As for merging, there aren't three views but it's all combined into one with colored highlighting for each version. You can edit the code directly or there are buttons to use whichever version of that snippet you want.
I don't even use it as an editor or IDE anymore, just for working with git. Clean UI and very straight-forward, plus it's highly customizable.
You can start it from the command line and pass in a single file you want to open to, or add your project folder (git repo).
- I would also recommend project-manager as a very convenient way to navigate between projects without filling up your tree view.
The only problem I've had is refreshing -- when working with large repositories atom can be slow to update changes you make outside of it. I just always close it when I'm finished, and then reopen when I want to view my changes/commit again.
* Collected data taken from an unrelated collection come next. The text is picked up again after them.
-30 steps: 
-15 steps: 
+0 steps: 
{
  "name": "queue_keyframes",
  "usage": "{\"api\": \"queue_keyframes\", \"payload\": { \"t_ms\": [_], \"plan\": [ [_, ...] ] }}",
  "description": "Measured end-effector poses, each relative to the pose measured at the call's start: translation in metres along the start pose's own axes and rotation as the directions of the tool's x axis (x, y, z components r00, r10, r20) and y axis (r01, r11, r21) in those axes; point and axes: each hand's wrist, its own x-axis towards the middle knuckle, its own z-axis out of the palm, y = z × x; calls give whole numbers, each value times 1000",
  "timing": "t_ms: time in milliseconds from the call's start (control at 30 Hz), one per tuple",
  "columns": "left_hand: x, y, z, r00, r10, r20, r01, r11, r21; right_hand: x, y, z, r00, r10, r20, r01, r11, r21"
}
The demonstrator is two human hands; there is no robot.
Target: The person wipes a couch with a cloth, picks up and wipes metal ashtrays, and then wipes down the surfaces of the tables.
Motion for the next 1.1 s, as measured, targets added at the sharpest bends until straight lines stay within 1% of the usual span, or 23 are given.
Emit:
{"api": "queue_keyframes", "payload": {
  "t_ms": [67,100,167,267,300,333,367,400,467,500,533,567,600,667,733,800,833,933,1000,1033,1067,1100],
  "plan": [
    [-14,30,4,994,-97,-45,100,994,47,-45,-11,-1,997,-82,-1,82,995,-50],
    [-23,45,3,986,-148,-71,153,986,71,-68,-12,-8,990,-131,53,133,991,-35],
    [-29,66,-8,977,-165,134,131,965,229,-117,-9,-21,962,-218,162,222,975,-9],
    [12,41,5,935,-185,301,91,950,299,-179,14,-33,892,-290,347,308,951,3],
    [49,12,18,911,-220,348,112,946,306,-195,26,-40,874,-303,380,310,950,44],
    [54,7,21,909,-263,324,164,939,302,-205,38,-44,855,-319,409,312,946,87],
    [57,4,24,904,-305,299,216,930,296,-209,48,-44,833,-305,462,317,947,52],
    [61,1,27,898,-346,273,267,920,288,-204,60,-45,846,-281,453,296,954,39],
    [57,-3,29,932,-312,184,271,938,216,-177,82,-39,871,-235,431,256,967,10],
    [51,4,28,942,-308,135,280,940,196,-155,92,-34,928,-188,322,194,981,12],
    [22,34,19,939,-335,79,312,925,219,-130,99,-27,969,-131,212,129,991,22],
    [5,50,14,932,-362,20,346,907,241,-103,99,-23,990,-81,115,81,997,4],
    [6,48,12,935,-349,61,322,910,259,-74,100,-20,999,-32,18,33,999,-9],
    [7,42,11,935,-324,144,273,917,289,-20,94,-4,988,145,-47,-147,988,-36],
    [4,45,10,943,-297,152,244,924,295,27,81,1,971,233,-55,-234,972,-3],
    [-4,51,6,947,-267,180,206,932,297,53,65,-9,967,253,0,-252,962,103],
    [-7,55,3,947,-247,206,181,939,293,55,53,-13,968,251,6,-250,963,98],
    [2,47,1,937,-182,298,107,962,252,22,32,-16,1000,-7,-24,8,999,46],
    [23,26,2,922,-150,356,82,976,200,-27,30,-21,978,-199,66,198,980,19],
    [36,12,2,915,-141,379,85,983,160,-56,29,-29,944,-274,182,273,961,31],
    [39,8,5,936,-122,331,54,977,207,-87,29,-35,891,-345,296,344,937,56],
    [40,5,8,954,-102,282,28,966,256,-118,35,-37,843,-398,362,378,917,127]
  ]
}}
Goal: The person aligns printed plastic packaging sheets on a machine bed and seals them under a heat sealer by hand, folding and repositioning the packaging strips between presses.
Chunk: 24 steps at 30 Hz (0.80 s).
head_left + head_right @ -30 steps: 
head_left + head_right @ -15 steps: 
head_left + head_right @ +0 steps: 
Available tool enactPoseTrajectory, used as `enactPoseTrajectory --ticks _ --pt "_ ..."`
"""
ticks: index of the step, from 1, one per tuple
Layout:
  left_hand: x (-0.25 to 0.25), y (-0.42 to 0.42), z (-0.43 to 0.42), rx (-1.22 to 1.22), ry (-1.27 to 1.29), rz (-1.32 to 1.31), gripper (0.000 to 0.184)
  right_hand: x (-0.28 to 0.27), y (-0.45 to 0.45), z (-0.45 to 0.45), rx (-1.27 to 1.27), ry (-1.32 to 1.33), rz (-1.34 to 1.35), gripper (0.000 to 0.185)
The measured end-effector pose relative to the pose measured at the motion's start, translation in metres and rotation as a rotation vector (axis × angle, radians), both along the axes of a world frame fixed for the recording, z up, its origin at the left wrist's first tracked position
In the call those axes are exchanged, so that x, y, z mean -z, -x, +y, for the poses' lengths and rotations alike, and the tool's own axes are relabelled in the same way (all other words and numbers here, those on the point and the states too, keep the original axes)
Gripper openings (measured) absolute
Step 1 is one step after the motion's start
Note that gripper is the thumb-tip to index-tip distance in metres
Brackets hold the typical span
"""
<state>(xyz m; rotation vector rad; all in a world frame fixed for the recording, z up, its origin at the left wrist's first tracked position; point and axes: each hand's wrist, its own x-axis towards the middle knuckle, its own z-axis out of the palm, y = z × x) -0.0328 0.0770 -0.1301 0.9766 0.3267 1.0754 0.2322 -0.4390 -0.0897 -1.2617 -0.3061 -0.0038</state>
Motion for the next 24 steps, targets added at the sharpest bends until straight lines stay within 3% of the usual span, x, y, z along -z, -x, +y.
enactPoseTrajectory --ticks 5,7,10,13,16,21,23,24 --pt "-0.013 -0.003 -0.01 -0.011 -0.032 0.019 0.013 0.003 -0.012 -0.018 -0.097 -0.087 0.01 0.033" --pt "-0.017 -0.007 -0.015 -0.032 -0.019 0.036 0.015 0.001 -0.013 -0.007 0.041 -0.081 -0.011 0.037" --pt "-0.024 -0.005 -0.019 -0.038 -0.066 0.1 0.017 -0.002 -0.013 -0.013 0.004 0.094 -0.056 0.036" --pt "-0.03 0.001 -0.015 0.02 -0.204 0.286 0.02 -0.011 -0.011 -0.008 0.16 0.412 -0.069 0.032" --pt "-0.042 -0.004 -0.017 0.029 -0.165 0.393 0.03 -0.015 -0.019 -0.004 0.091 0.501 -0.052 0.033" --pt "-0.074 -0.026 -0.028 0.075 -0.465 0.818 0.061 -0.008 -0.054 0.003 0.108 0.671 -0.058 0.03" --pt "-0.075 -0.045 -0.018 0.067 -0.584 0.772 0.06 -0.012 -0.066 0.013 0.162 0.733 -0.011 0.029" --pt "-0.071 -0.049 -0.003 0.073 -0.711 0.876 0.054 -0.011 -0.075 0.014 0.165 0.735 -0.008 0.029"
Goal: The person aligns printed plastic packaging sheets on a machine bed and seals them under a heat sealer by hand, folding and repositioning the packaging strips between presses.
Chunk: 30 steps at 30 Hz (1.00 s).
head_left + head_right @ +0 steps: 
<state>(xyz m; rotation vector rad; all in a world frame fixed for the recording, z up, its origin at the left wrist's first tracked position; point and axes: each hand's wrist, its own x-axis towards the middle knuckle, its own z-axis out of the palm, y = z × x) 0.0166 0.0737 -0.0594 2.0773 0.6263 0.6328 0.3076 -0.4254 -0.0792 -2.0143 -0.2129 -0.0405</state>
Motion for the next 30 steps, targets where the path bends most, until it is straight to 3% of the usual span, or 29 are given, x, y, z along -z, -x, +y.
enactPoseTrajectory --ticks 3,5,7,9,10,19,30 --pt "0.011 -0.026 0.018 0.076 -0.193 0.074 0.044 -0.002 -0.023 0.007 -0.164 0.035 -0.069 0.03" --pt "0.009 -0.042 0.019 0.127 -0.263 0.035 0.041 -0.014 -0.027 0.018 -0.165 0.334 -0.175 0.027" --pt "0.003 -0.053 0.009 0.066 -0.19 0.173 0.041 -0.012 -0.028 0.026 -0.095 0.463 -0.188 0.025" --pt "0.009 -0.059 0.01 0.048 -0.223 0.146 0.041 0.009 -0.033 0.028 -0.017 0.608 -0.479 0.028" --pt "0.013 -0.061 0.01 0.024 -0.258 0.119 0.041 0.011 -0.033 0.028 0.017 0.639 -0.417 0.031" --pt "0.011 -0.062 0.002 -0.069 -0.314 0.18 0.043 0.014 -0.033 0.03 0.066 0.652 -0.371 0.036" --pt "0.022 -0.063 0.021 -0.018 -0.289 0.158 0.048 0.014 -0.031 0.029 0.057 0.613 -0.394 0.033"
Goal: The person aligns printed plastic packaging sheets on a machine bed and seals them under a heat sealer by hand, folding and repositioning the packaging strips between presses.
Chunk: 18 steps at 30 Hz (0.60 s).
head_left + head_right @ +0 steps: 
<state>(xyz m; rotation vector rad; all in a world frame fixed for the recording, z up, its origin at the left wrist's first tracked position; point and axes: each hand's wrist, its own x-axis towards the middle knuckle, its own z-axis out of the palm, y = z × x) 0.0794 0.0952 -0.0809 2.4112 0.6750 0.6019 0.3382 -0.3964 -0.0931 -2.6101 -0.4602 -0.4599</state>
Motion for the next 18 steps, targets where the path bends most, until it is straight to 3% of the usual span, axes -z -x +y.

You can also reload the window with ctrl+shift+f5, which only takes a second.
And it's free of course.
StyxI use different tools for merge and compare:
Fist could be called by:
Second is called when you use git mergetool
.
You can install ECMerge diff/merge tool on your Linux, Mac or Windows. It is pre-configured in Git, so just using git mergetool
will do the job.
If you do use visual studio, Team Explorer built in tool is a very nice tool to resolve git merge conflicts.
CharithCharithgitx http://gitx.frim.nl/
Git Gui Tutorial
Some bugs when working with large commit sets but great for browsing through changes and picking different changes to stage and then commit.